As I’ve tried to demonstrate in my sharing, learning the art of release can be a beautiful thing, but it should never take precedence over biblical forgiveness as modeled by Christ. When we apologize, we accept responsibility for our actions, which opens the door to the possibility of forgiveness and reconciliation–this is the Jesus Way of forgiveness. Without an apology, the offense can become a barrier to our relationship with others and our relationship with Jesus. Good relationships are always marked by a willingness to apologize, forgive, and reconcile. What do your relationships look like? How does Jesus want you to respond?
I am praying that you will embrace the transactional approach to forgiveness –The Jesus Way – and seek out opportunities to have reconciled relationships with those whom you have harbored grievances against in your life. I recognize this won’t be easy and it runs contrary to the Worldly Way that you may have been taught, but it is worth the effort. If the art of release is needed in your life, I am praying that God will give you the strength to release those individuals to him and to trust him in his infinite mercy and grace to act on your behalf. May God bless your surrender as you seek to live out his model of forgiveness.
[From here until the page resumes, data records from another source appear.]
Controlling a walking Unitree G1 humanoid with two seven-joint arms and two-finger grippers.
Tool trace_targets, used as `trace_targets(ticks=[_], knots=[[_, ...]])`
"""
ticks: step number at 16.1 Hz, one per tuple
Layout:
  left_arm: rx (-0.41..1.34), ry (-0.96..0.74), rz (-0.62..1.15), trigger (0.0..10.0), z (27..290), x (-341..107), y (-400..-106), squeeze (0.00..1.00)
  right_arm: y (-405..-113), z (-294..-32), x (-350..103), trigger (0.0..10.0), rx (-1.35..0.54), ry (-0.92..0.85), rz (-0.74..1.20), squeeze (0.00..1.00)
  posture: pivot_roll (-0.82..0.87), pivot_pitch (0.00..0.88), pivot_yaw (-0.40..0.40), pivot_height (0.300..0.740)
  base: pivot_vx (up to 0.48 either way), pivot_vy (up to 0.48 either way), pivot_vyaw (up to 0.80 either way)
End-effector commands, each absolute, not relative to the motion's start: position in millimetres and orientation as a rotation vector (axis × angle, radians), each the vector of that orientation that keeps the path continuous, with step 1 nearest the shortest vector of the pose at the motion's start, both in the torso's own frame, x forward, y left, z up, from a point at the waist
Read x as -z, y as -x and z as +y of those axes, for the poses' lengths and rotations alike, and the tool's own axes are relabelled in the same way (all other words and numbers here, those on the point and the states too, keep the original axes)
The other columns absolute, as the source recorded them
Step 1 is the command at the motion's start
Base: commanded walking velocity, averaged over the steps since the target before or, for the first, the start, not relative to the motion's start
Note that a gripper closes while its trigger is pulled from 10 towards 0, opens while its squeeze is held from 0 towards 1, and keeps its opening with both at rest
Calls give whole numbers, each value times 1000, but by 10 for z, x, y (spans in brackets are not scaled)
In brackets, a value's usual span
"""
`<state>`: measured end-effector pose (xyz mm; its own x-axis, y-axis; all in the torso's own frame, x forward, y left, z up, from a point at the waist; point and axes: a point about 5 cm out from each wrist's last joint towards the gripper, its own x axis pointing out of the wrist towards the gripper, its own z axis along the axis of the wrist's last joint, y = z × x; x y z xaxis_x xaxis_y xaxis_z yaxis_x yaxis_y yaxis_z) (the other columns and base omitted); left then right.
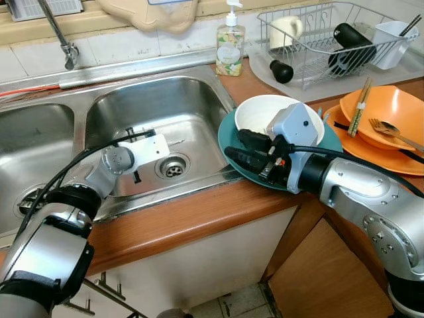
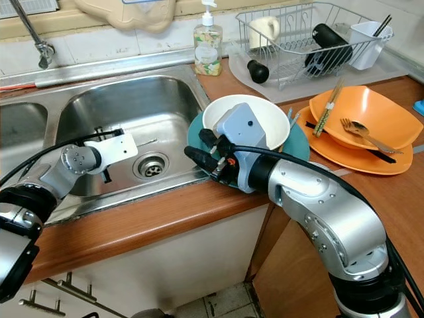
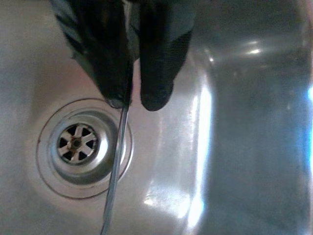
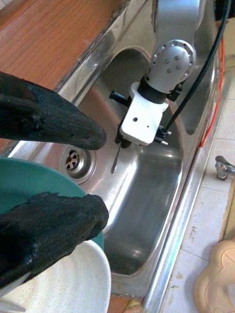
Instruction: Kitchen organization
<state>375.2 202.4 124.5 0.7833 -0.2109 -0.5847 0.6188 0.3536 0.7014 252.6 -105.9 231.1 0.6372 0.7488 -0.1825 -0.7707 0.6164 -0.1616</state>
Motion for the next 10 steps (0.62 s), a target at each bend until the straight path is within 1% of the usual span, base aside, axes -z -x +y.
trace_targets(ticks=[1,2,3,4,6,7,8,9,10], knots=[[550,-1091,434,10000,2041,-1277,-3776,1000,-2501,-1045,-2295,10000,-871,263,107,0,-126,0,112,740,0,0,0],[549,-1095,433,10000,2044,-1272,-3776,820,-2502,-1043,-2284,10000,-870,268,111,0,-126,0,112,740,0,0,0],[551,-1091,431,10000,2043,-1267,-3772,47,-2507,-1040,-2273,10000,-867,270,114,0,-126,0,112,740,0,0,0],[549,-1084,426,10000,2044,-1263,-3771,0,-2508,-1039,-2263,10000,-865,272,116,0,-118,0,104,740,0,0,0],[534,-1021,403,10000,2048,-1280,-3773,0,-2527,-1055,-2258,10000,-850,279,113,0,-116,0,89,740,0,0,0],[510,-977,372,10000,2062,-1317,-3781,675,-2576,-1079,-2302,10000,-807,276,86,0,-118,0,81,740,0,0,0],[501,-968,362,10000,2069,-1329,-3785,675,-2595,-1085,-2322,10000,-790,273,75,0,-118,0,81,740,0,0,0],[457,-907,268,10000,2072,-1419,-3802,1000,-2648,-1115,-2395,10000,-724,220,38,1000,-115,0,74,740,0,0,0],[457,-907,268,10000,2072,-1419,-3802,1000,-2648,-1115,-2395,10000,-724,220,38,1000,-115,0,74,740,0,0,0]])
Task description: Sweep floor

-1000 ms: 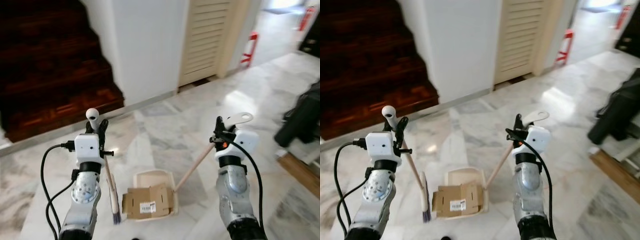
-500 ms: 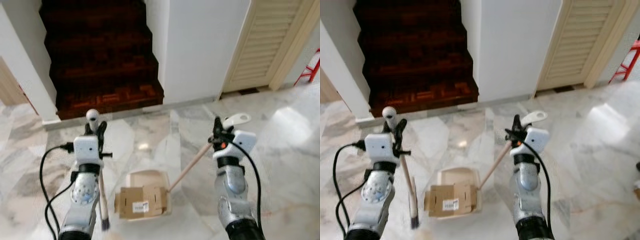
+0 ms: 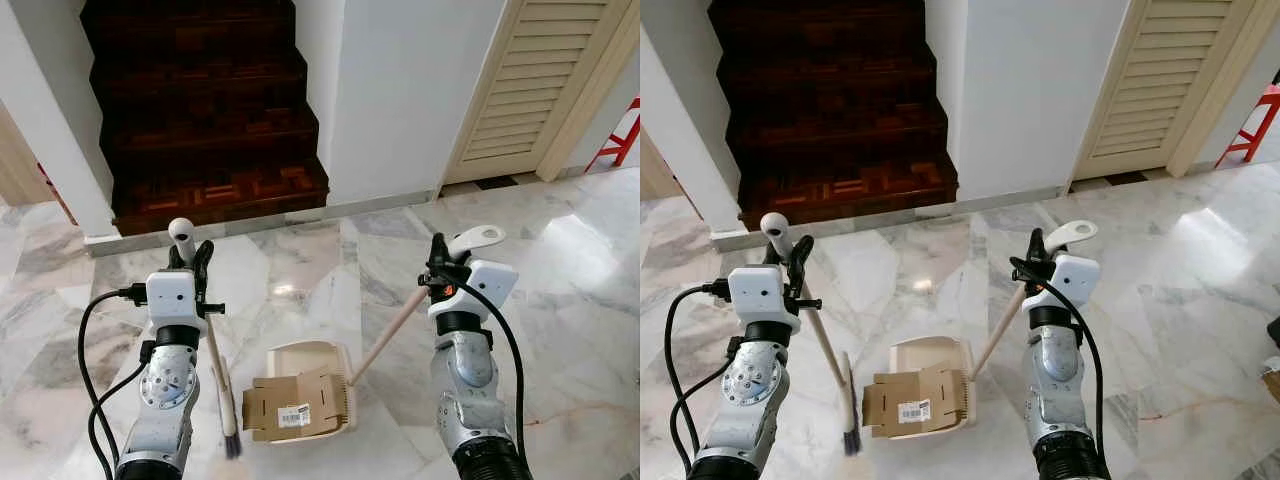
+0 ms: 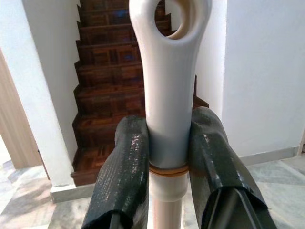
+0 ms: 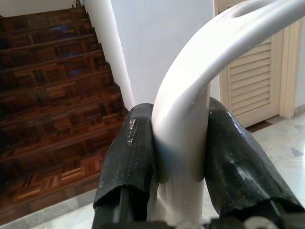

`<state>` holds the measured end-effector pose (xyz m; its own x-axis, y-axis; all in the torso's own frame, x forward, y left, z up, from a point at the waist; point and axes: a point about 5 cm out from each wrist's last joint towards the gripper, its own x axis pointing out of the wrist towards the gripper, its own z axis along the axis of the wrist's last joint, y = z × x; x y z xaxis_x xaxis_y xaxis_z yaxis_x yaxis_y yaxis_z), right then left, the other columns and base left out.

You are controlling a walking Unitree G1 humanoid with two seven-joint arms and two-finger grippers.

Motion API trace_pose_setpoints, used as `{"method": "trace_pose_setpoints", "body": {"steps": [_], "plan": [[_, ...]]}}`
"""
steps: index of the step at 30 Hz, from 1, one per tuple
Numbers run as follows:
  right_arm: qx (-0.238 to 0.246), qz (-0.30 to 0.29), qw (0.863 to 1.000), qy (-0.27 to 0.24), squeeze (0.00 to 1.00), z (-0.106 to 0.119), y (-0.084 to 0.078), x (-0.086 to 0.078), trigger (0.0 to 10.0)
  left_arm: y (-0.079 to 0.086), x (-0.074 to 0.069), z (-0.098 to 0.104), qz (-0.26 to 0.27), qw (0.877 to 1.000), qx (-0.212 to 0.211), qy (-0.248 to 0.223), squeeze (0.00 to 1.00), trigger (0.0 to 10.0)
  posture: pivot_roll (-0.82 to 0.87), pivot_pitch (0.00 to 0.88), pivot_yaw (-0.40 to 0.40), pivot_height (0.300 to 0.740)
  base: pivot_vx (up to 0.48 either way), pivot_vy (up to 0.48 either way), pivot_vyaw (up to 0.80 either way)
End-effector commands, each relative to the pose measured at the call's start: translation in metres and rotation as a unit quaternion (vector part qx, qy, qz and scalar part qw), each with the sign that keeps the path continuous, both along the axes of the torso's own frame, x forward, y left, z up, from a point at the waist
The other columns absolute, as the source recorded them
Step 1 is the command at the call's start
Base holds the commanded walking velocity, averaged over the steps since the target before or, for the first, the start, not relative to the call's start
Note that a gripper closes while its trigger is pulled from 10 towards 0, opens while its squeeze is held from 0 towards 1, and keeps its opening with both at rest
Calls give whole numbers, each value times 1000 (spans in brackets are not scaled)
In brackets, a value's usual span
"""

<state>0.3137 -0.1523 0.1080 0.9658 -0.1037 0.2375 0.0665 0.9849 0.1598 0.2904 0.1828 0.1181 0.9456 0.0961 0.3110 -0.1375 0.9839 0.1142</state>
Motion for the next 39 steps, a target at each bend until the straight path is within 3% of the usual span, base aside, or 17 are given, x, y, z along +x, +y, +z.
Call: {"method": "trace_pose_setpoints", "body": {"steps": [1, 11, 22, 39], "plan": [[9, -5, 1000, -20, 0, 9, -2, 3, 10000, -1, 2, 12, -3, 1000, 7, -24, 0, 10000, -19, 23, -28, 740, 0, 0, 0], [4, -8, 1000, -15, 0, 9, -3, 4, 10000, -2, 1, 11, -3, 1000, 6, -23, 0, 10000, -16, 20, -31, 740, 0, 0, 0], [4, -9, 1000, -8, 0, 7, -3, 4, 10000, -2, 1, 11, -2, 1000, 3, -23, 0, 10000, -10, 29, -32, 740, 0, 0, 370], [19, -7, 1000, 3, 0, 5, -3, 5, 10000, -1, 0, 12, 0, 1000, 3, -21, 0, 10000, -12, 49, -37, 740, 0, 265, 0]]}}
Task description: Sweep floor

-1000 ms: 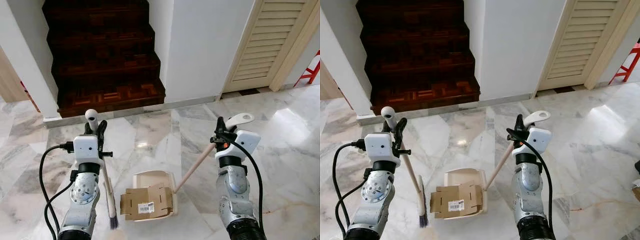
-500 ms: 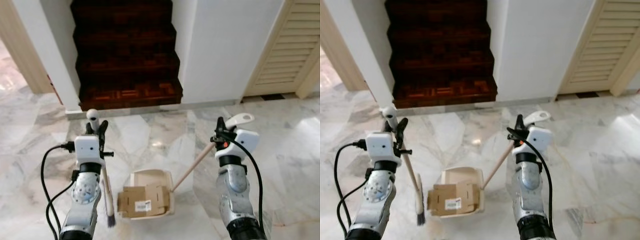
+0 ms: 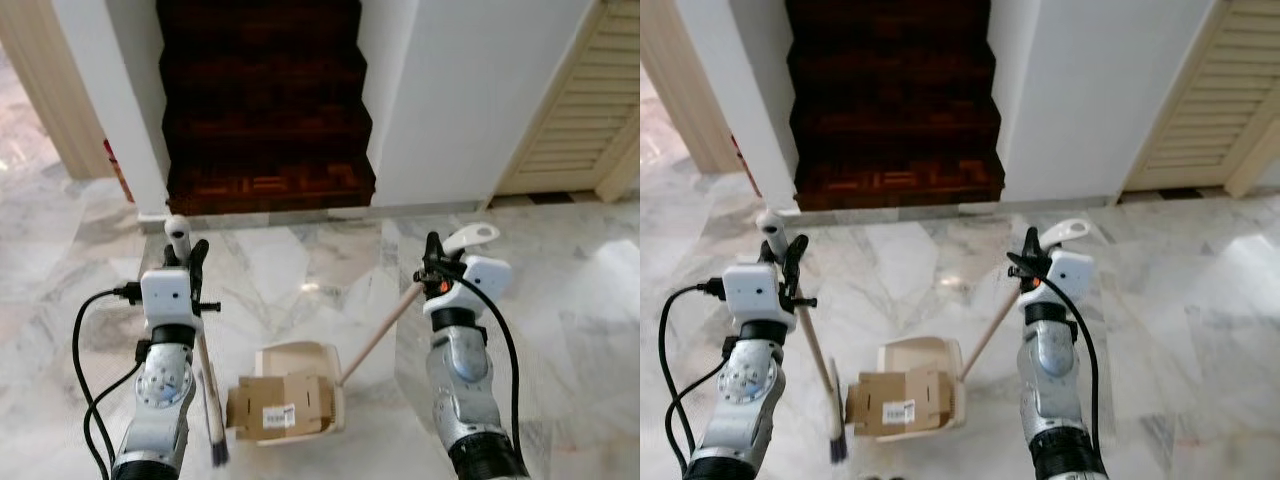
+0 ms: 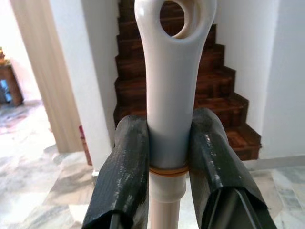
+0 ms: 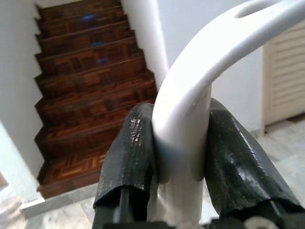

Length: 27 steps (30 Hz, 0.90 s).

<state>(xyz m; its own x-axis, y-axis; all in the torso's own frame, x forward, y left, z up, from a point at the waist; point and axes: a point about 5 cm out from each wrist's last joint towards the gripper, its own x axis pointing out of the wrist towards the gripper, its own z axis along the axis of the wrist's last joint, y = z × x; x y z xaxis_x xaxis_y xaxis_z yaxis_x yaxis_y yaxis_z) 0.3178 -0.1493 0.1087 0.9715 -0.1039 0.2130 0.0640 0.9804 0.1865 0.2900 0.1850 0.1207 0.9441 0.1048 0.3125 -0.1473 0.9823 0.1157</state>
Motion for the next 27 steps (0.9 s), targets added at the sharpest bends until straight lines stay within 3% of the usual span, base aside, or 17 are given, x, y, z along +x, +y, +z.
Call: {"method": "trace_pose_setpoints", "body": {"steps": [1, 4, 10, 22, 27], "plan": [[7, -11, 1000, -4, 0, 3, -7, 1, 10000, -3, 1, 9, -4, 1000, 1, -20, 0, 10000, -12, 49, -38, 740, 0, 266, 0], [11, -11, 1000, 0, 0, 3, -7, 2, 10000, -3, 1, 9, -4, 1000, 1, -20, 0, 10000, -13, 51, -37, 740, 0, 265, 0], [11, -9, 1000, 3, 0, 2, -7, 2, 10000, -3, 1, 9, -3, 1000, 1, -19, 0, 10000, -13, 56, -40, 740, 0, 265, -696], [14, -7, 1000, 5, 0, 2, -6, 2, 10000, -2, 1, 9, 0, 1000, -3, -17, 0, 10000, -16, 60, -42, 740, 0, 265, 0], [16, -7, 1000, 6, 0, 1, -7, 2, 10000, -3, 1, 8, 0, 1000, -5, -17, 0, 10000, -17, 54, -45, 740, 0, 305, -741]]}}
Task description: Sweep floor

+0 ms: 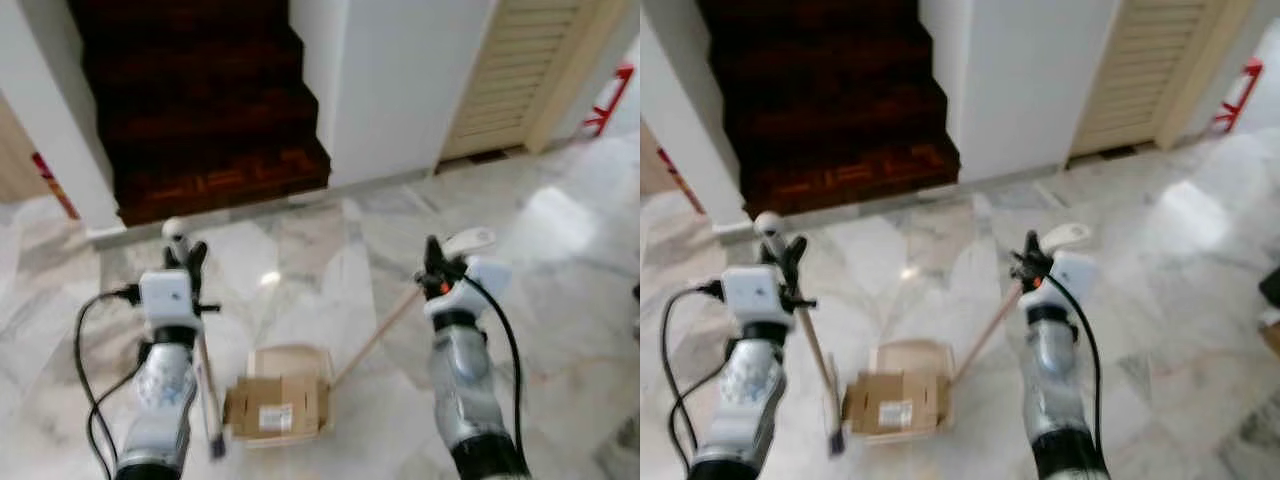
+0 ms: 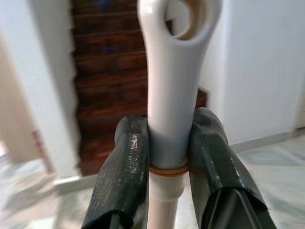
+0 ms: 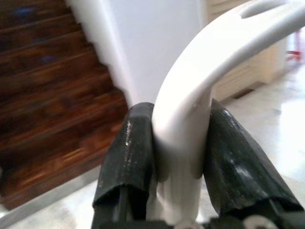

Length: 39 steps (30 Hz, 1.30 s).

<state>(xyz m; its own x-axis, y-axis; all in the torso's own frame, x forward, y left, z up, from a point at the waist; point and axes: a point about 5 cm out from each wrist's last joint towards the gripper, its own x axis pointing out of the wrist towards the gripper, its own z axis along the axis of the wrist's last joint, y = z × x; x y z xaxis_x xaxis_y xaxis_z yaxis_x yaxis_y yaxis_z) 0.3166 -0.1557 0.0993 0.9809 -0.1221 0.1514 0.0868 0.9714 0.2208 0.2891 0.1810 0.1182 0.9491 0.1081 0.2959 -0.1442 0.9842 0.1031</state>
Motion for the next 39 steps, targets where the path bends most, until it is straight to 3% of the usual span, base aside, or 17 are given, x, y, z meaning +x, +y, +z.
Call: {"method": "trace_pose_setpoints", "body": {"steps": [1, 39], "plan": [[-7, -2, 1000, -24, 0, 11, -1, 3, 10000, 1, 2, 11, 1, 1000, 2, -24, 0, 10000, -17, 54, -45, 740, 0, 439, 0], [-7, 10, 1000, -23, 0, 8, 5, 1, 10000, 0, 0, 9, -12, 1000, 7, -20, 0, 10000, -16, 2, -28, 740, 0, 436, 0]]}}
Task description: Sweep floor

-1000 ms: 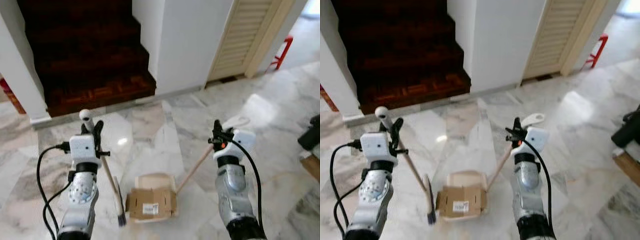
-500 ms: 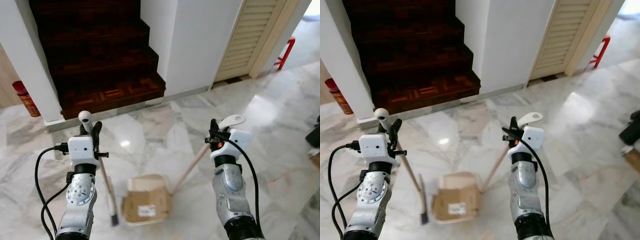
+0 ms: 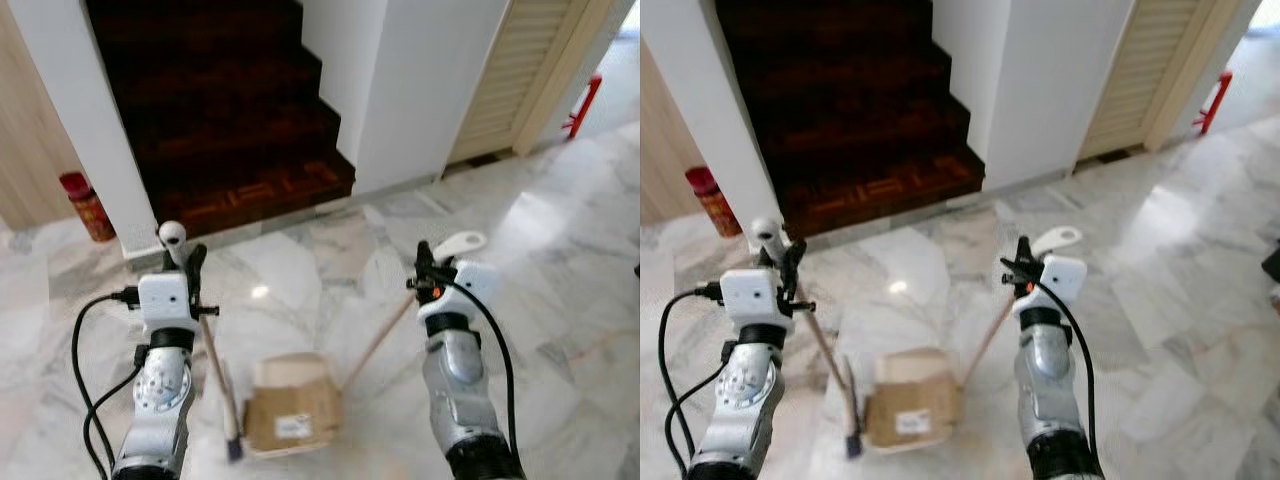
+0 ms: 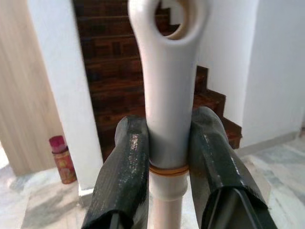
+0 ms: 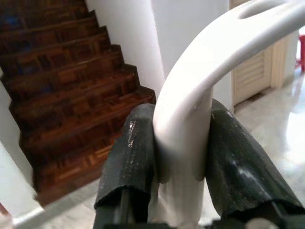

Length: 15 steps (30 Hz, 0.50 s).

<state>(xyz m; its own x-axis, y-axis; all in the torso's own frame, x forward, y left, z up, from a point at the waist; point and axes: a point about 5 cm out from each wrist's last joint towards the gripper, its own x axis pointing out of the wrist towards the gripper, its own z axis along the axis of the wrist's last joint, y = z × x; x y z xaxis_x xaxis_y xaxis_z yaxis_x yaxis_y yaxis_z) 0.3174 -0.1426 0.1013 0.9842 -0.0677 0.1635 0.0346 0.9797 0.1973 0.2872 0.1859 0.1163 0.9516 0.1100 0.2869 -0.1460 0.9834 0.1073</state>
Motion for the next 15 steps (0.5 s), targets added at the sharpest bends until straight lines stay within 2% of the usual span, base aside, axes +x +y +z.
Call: {"method": "trace_pose_setpoints", "body": {"steps": [1, 15], "plan": [[6, -15, 1000, -18, 0, 6, -8, -1, 10000, -5, 2, 11, -14, 1000, 6, -24, 0, 10000, -17, 0, -27, 740, 0, 428, 0], [-4, -17, 1000, -19, 0, 6, -7, -1, 10000, -7, 2, 9, -22, 1000, 7, -19, 0, 10000, -16, 0, -24, 740, 0, 420, 0]]}}
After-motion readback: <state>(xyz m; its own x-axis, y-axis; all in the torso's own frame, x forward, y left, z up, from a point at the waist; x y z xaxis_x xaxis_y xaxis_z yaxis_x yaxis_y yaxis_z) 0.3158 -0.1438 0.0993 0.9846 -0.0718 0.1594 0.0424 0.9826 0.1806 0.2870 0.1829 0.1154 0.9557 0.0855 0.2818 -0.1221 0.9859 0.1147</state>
*While I wish I could claim original thought to all of these ideas, I want to make sure to point you towards When Sorry Isn’t Enough by Gary Chapman and Jennifer Thomas. I read this book years ago and it is these authors who challenged me to really dig into scripture and discover the truth that lingers between the pages for all to see. It was this initial investigation into scripture that challenged my old ways and thinking and eventually led me to the actions that have given me emotional freedom over things that once held me in bondage. It is my prayer that you too, will experience this freedom that comes from living The Jesus Way.